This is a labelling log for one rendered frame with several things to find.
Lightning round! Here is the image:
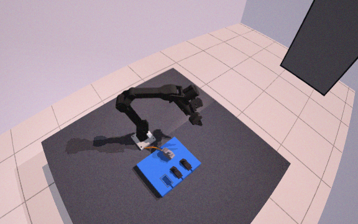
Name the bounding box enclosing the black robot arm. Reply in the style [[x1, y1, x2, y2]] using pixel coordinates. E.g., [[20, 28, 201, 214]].
[[116, 84, 203, 142]]

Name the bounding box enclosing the blue flat deck plate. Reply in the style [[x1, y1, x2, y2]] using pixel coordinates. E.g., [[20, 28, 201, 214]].
[[137, 137, 201, 197]]

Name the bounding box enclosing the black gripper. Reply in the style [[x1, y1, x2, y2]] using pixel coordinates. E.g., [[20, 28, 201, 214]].
[[179, 100, 203, 126]]

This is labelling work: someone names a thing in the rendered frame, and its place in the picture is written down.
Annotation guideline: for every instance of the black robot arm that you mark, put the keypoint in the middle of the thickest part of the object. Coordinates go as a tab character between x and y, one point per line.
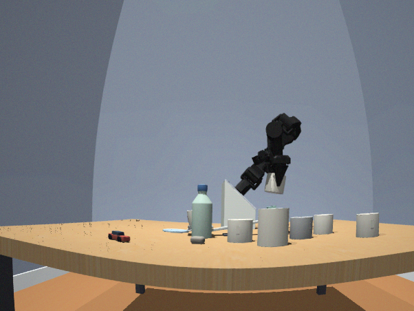
282	129

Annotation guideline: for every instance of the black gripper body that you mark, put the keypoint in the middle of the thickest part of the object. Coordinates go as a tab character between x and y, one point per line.
278	157

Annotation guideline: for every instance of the small red toy car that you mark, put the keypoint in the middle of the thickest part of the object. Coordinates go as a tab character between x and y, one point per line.
119	235

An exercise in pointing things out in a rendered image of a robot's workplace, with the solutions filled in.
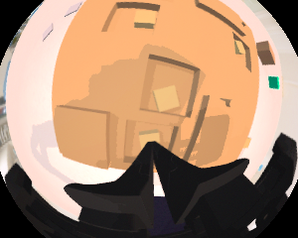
____________
What you have to do —
Go to the line with "Name the bounding box enclosing the black gripper." in the entries above and repeat every line from there through the line with "This is labelling", exactly and with no other text.

Answer for the task —
Name the bounding box enclosing the black gripper. Reply in the style [[x1, y1, x2, y2]] using pixel coordinates. E.g., [[20, 28, 201, 214]].
[[179, 100, 203, 126]]

This is labelling work: someone names a thing in the rendered frame, and its place in the picture is written down.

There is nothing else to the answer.